Hashomer Hatzair (hebräisch הַשּׁוֹמֵר הַצָּעִיר ha-Šōmer ha-Zaʿīr, deutsch ‚der junge Wächter‘, Plural: ha-Schōmrīm ha-Zʿīrīm) ist eine internationale sozialistisch-zionistische Jugendorganisation, die die Pfadfindermethode nutzt.

Geschichte

Gruppe der Hashomer Hazair aus dem damals polnischen Slonim (1934)

Die Organisation wurde 1913/14 im österreich-ungarischen Galizien unter dem Namen Haschomer (Der Wächter) als Pfadfinderbewegung gegründet, die sich 1916 in Wien mit dem kulturell aktiven Studentenverband Zeire Zion (Die Jugend Zions) zusammenschloss. Die Wiener Gruppe der Organisation wurde stark von jüdischen Flüchtlingen aus dem Osten der Doppelmonarchie geprägt, öffnete sich aber auch den Einflüssen des Wandervogels und der deutschen Jugendbewegung. Die Organisation orientierte sich an den Gedanken Gustav Wynekens, Martin Bubers und Robert Baden-Powells.

Ab 1931 entstanden auch Gruppen in Deutschland mit regionalen Schwerpunkten in Köln und in Franken.

Ein Hauptziel der Organisation war die Alija nach Palästina und die Gründung von Kibbuzim. Die ersten Mitglieder erreichten bereits 1919 das spätere britische Mandatsgebiet. 1927 schlossen sich die vier von den Hashomer Hatzair gegründeten Kibbuzim zum Dachverband Kibbutz HaArtzi zusammen. Aus den in Palästina aktiven Gruppen der Hashomer Hatzair entstand 1936 die Sozialistische Liga, eine auch unter dem Namen Hashomer Hatzair agierende sozialistische Partei, die sich 1948 mit der Achdut haAwoda zur Mapam – Vereinigte Arbeiterpartei zusammenschloss.

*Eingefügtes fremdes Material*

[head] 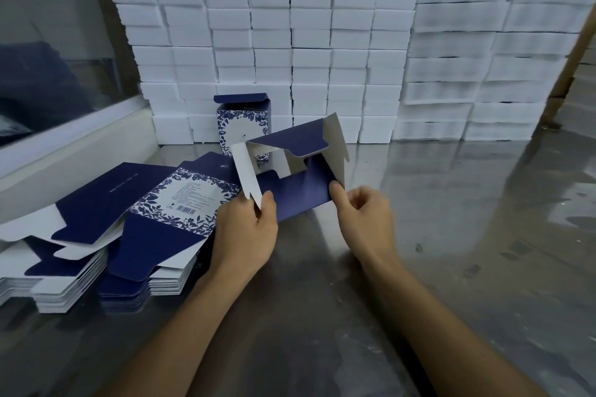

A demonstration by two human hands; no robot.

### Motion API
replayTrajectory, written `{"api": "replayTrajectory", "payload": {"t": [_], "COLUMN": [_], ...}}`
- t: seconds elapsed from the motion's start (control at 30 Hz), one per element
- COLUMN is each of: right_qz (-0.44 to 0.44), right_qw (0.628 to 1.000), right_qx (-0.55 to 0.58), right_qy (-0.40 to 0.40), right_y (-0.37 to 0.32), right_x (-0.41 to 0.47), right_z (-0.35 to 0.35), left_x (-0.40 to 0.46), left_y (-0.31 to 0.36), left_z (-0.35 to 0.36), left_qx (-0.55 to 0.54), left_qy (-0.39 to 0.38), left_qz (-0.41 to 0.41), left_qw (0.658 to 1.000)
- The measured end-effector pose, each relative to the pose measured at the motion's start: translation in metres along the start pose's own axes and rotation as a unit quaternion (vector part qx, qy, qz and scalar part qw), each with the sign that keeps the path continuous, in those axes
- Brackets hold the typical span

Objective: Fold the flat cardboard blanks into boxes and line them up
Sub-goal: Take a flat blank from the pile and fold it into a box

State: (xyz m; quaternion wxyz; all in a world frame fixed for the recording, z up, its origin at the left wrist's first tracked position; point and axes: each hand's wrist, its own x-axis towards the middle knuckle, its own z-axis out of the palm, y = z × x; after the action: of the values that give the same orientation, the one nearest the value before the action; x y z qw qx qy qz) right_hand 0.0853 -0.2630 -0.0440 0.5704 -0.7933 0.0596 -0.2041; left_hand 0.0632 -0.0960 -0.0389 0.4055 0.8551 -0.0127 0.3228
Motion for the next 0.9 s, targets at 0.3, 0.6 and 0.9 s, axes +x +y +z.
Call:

Der Mitgliedsstand der Hashomer Hatzair erreichte gegen 1939 mit etwa 70.000 Mitgliedern weltweit seinen Höhepunkt, der Schwerpunkt lag in Osteuropa, insbesondere in Polen. Nach der deutschen Besetzung dieser Gebiete im Zuge des Zweiten Weltkriegs und dem Beginn des Holocausts wurden der Widerstand gegen den Nationalsozialismus und der Kampf gegen die Wehrmacht zu Kernaufgaben des Verbandes, die Hashomer Hatzair wurden zu einer Untergrundorganisation. Mordechaj Anielewicz, der Führer der Warschauer Gruppe, übernahm während des Aufstands im Warschauer Ghetto die Leitung der Jüdischen Kampforganisation. In Rumänien wurde die Führung der Hashomer Hatzair wegen antifaschistischer Aktivitäten hingerichtet. In Frankreich und Belgien waren Leopold Trepper, Sophia Poznanska und andere polnische Hashomer-Hatzair-Aktivisten Teil der Résistance.[1]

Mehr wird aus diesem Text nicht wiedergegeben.